What you output should match the data below exactly.

__RECORDED INFORMATION__
- - -
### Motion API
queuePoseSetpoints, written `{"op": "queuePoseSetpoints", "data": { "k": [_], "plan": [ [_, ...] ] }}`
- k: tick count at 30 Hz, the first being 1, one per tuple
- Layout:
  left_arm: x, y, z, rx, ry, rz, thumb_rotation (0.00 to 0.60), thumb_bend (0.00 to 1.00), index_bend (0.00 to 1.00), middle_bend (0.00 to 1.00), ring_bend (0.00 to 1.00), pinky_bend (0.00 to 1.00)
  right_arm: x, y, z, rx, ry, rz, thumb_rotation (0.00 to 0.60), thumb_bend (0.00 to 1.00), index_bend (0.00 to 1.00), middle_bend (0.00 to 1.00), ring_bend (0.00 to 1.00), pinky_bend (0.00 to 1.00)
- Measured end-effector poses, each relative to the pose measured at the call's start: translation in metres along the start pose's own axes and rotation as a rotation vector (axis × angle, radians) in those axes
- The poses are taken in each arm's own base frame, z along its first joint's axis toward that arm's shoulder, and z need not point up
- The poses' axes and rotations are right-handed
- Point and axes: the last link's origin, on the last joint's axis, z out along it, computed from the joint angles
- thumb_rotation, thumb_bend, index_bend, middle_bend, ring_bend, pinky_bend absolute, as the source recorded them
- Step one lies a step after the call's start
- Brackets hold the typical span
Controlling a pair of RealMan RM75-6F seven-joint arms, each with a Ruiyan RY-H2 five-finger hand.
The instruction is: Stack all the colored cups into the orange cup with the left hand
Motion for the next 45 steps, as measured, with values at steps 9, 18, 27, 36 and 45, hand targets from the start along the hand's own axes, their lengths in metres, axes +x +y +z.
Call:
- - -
__PROBLEM SOLUTION__
### Motion API
queuePoseSetpoints, written `{"op": "queuePoseSetpoints", "data": { "k": [_], "plan": [ [_, ...] ] }}`
- k: tick count at 30 Hz, the first being 1, one per tuple
- Layout:
  left_arm: x, y, z, rx, ry, rz, thumb_rotation (0.00 to 0.60), thumb_bend (0.00 to 1.00), index_bend (0.00 to 1.00), middle_bend (0.00 to 1.00), ring_bend (0.00 to 1.00), pinky_bend (0.00 to 1.00)
  right_arm: x, y, z, rx, ry, rz, thumb_rotation (0.00 to 0.60), thumb_bend (0.00 to 1.00), index_bend (0.00 to 1.00), middle_bend (0.00 to 1.00), ring_bend (0.00 to 1.00), pinky_bend (0.00 to 1.00)
- Measured end-effector poses, each relative to the pose measured at the call's start: translation in metres along the start pose's own axes and rotation as a rotation vector (axis × angle, radians) in those axes
- The poses are taken in each arm's own base frame, z along its first joint's axis toward that arm's shoulder, and z need not point up
- The poses' axes and rotations are right-handed
- Point and axes: the last link's origin, on the last joint's axis, z out along it, computed from the joint angles
- thumb_rotation, thumb_bend, index_bend, middle_bend, ring_bend, pinky_bend absolute, as the source recorded them
- Step one lies a step after the call's start
- Brackets hold the typical span
Controlling a pair of RealMan RM75-6F seven-joint arms, each with a Ruiyan RY-H2 five-finger hand.
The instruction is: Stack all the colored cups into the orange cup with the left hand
Motion for the next 45 steps, as measured, with values at steps 9, 18, 27, 36 and 45, hand targets from the start along the hand's own axes, their lengths in metres, axes +x +y +z.
Call:

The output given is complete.